Cape Girardeau residents would see their monthly bills for sewer, water and trash service increase by 1.5 percent, Richbourg said. That would amount to a 65-cent increase on the average monthly bill, raising the total to $43.61.
Commercial sewer and water customers would see an average monthly bill of $122.15, an increase of $1.07. The city doesn't provide commercial trash pickup. That's left to private haulers.
The transfer station disposal fee also would increase. City officials want to increase it by $1, or 2.81 percent, to $36.61 per ton.
City manager Doug Leslie said the proposed fee increases likely would take effect in February. The city council will have to pass ordinances in January before any fee increases could be implemented, he said.
Sewer and trash fees would increase, but water fees would remain at the current level, city officials said.
That's because only three employees in the water department are city workers. The bulk of that department's staff work for Alliance Water Resources, which operates water services under a contract with the city.
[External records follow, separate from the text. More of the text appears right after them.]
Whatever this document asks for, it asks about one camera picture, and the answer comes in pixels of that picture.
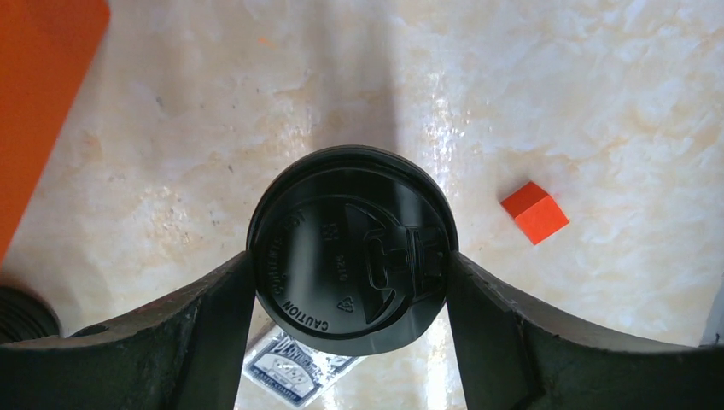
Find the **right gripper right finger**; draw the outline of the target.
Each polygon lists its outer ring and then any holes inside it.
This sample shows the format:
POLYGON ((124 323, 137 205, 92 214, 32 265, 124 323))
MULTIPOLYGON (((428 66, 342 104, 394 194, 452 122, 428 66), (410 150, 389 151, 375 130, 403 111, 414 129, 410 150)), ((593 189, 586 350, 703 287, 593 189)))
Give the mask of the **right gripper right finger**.
POLYGON ((723 349, 612 330, 455 252, 447 308, 470 409, 720 409, 723 349))

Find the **orange paper bag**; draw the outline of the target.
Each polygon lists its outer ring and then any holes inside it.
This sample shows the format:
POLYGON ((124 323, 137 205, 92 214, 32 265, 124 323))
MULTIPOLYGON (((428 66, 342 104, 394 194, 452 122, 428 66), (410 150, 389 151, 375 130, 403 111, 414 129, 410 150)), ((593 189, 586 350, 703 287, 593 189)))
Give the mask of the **orange paper bag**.
POLYGON ((5 254, 110 20, 105 1, 1 3, 5 254))

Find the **stack of black cup lids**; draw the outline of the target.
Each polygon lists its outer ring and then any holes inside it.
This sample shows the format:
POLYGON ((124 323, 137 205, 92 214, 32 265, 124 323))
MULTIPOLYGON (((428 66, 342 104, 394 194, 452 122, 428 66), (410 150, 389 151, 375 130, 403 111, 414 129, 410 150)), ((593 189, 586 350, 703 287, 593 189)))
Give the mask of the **stack of black cup lids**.
POLYGON ((17 289, 1 287, 1 344, 60 335, 55 314, 17 289))

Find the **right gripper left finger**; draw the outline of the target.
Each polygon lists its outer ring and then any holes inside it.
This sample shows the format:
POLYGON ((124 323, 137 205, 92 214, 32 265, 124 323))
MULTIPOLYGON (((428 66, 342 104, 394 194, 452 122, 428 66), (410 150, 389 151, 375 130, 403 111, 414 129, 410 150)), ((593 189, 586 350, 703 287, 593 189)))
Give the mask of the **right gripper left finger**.
POLYGON ((1 347, 4 409, 231 409, 254 309, 251 254, 70 337, 1 347))

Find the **single black cup lid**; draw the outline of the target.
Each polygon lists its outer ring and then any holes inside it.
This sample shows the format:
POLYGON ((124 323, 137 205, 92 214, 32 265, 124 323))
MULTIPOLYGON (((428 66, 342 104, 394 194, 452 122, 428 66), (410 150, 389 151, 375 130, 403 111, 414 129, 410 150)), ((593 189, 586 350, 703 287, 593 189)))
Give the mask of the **single black cup lid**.
POLYGON ((257 297, 294 339, 325 353, 383 354, 418 340, 443 308, 458 233, 441 188, 366 145, 284 169, 250 220, 257 297))

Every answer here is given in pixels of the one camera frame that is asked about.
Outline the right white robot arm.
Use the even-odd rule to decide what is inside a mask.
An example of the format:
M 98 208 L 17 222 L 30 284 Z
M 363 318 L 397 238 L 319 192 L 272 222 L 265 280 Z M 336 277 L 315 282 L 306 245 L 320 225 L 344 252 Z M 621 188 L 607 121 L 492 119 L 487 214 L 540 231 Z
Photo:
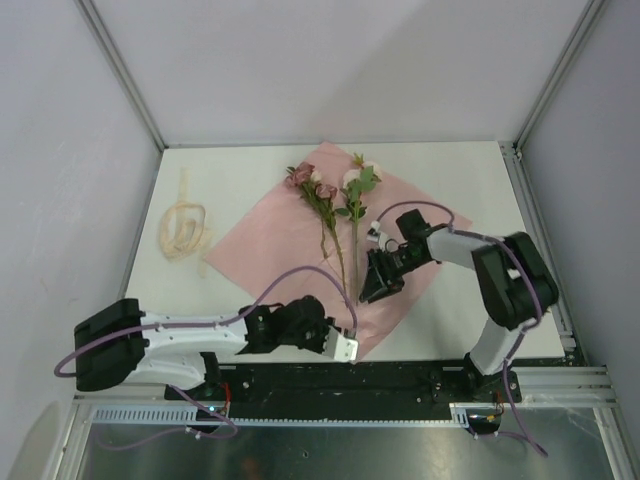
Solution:
M 451 223 L 432 226 L 417 209 L 396 220 L 403 238 L 391 248 L 380 221 L 367 237 L 367 270 L 362 303 L 400 293 L 405 275 L 430 263 L 450 263 L 475 272 L 488 319 L 478 342 L 456 371 L 432 377 L 432 397 L 444 401 L 489 401 L 508 389 L 509 367 L 525 335 L 559 299 L 559 290 L 531 237 L 516 232 L 502 238 L 462 231 Z

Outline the pink wrapping paper sheet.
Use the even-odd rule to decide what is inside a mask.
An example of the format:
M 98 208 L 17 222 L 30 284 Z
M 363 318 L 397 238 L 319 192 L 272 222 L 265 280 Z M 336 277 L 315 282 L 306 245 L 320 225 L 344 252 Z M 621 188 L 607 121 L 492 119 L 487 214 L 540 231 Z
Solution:
M 339 219 L 334 230 L 286 184 L 286 170 L 301 163 L 322 183 L 340 187 L 354 155 L 380 166 L 382 181 L 364 198 L 358 227 Z M 380 220 L 399 238 L 396 218 L 412 208 L 432 224 L 470 221 L 452 204 L 445 188 L 456 178 L 450 156 L 429 144 L 318 147 L 234 147 L 208 161 L 212 209 L 229 215 L 229 230 L 207 255 L 207 263 L 252 297 L 286 302 L 316 296 L 327 312 L 355 327 L 363 360 L 458 359 L 475 344 L 482 322 L 476 315 L 474 274 L 452 264 L 432 263 L 408 274 L 404 289 L 387 299 L 362 304 L 365 233 Z

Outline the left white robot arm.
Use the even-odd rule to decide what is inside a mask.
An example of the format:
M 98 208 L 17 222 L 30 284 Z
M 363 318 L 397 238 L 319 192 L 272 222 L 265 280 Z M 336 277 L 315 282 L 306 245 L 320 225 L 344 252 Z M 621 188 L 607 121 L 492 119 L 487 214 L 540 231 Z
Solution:
M 204 318 L 144 312 L 136 299 L 123 299 L 75 327 L 75 348 L 81 352 L 75 359 L 76 389 L 165 384 L 207 400 L 221 387 L 221 376 L 212 369 L 215 356 L 267 354 L 293 346 L 332 358 L 340 333 L 313 296 Z

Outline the dark pink rose stem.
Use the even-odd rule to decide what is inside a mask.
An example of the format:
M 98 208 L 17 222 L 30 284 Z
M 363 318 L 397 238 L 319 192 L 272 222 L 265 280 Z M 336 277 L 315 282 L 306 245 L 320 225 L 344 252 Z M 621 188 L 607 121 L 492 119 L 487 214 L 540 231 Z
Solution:
M 327 249 L 327 239 L 333 242 L 335 254 L 338 261 L 338 269 L 333 266 L 329 268 L 338 275 L 340 284 L 347 290 L 346 269 L 344 255 L 340 245 L 337 232 L 337 213 L 335 200 L 337 188 L 323 180 L 322 173 L 313 164 L 303 161 L 298 166 L 288 166 L 284 183 L 287 187 L 295 189 L 300 198 L 316 214 L 320 222 L 320 250 L 322 257 L 329 262 L 329 250 Z

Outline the light pink rose stem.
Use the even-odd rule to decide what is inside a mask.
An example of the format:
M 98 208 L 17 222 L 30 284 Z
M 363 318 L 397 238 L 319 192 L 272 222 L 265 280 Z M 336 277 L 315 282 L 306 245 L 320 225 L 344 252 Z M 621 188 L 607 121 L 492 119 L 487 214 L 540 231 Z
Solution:
M 380 167 L 372 161 L 367 161 L 363 154 L 352 155 L 351 167 L 343 175 L 340 193 L 344 205 L 336 210 L 336 213 L 346 219 L 351 225 L 351 257 L 352 273 L 350 293 L 352 299 L 358 302 L 360 287 L 360 223 L 365 218 L 367 206 L 365 197 L 373 192 L 382 181 Z

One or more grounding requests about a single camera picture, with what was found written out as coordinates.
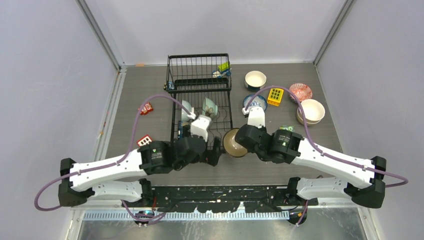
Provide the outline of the red white window block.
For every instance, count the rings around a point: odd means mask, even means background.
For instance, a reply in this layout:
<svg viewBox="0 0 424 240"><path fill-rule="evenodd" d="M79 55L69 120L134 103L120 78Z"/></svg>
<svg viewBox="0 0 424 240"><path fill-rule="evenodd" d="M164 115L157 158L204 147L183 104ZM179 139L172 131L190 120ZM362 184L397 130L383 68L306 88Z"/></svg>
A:
<svg viewBox="0 0 424 240"><path fill-rule="evenodd" d="M151 142L153 142L152 138L148 134L146 134L145 136L140 138L136 143L139 147L142 147L145 145L149 145Z"/></svg>

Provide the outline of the pale green ceramic bowl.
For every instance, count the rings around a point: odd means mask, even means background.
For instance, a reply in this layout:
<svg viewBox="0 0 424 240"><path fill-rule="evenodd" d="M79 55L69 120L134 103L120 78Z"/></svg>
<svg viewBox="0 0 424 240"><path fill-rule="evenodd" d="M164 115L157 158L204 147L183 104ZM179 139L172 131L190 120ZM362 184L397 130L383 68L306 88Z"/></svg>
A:
<svg viewBox="0 0 424 240"><path fill-rule="evenodd" d="M218 106L209 98L202 101L202 115L214 119L218 114Z"/></svg>

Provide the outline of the yellow window toy block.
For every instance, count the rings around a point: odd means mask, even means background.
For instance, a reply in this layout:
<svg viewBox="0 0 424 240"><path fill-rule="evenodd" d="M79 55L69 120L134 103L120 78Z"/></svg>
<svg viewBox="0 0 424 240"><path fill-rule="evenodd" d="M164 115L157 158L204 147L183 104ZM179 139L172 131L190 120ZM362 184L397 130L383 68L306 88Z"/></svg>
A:
<svg viewBox="0 0 424 240"><path fill-rule="evenodd" d="M271 88L267 97L267 104L275 107L279 107L284 95L284 89L282 88Z"/></svg>

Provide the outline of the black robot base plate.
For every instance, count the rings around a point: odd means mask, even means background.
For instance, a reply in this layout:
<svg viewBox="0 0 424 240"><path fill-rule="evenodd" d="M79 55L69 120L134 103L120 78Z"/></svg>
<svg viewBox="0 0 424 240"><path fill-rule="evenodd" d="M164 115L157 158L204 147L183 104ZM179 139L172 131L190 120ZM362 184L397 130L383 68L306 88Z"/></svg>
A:
<svg viewBox="0 0 424 240"><path fill-rule="evenodd" d="M285 185L154 186L141 199L127 202L130 208L155 208L166 213L277 213L300 209L306 200Z"/></svg>

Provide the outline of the brown patterned band bowl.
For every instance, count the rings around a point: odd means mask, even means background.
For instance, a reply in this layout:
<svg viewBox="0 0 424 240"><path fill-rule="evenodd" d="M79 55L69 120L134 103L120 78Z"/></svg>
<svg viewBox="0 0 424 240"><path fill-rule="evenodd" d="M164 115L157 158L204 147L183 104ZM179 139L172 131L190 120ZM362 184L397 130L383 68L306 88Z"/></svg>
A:
<svg viewBox="0 0 424 240"><path fill-rule="evenodd" d="M244 157L248 151L245 147L241 146L235 141L235 136L239 128L229 130L223 137L223 147L225 152L233 158Z"/></svg>

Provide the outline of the perforated metal rail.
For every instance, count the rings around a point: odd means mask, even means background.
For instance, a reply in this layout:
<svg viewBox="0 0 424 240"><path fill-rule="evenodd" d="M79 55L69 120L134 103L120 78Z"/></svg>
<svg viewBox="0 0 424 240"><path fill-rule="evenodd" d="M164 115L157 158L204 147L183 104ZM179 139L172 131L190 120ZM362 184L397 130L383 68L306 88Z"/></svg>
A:
<svg viewBox="0 0 424 240"><path fill-rule="evenodd" d="M208 210L201 213L194 212L171 212L166 213L163 221L237 221L237 220L289 220L288 211L281 212L246 212L239 209L234 212L213 213ZM128 212L122 210L86 210L82 215L84 221L133 221Z"/></svg>

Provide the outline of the small red flower toy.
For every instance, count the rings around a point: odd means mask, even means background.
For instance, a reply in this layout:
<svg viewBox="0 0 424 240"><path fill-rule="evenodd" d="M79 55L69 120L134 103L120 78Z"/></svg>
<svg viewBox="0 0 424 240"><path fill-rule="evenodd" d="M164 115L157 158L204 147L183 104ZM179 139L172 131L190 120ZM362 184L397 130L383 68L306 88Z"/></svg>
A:
<svg viewBox="0 0 424 240"><path fill-rule="evenodd" d="M154 110L154 108L153 108L153 106L150 102L147 102L143 105L142 108L139 108L139 110L140 110L139 114L141 116L143 116L143 115L147 115L148 113L152 112Z"/></svg>

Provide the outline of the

The water fund has a sufficient balance to cover the $5,791.89 in added costs from pay raises for those three workers, he said.
Richbourg said the city routinely raises water, sewer and trash fees to cover increased operating costs. The city can raise such service fees up to 5 percent annually without voter approval, he said.
"This is nothing out of the ordinary," he said of the proposed fee increases.
Water, sewer and trash services are operated as self-sufficient entities with the fees charged for such services designed to cover 100 percent of the costs.
As a result, the city has no choice but to raise the fees to cover increased salary costs, said Councilman Charlie Herbst.
Richbourg said the city doesn't have enough money in its general fund to subsidize such services.
The new pay plan, proposed to take effect Jan. 1, would provide 13.4 percent pay raises on average for police officers and firefighters and 7.8 percent pay raises on average for all other city employees, officials said.
The salary increases for the city's 370 employees will cost the city an additional $1.3 million. The increased sewer and trash fees would fund only about 10 percent of that cost, officials said.
"The fees are a small part of the budget," Knudtson said.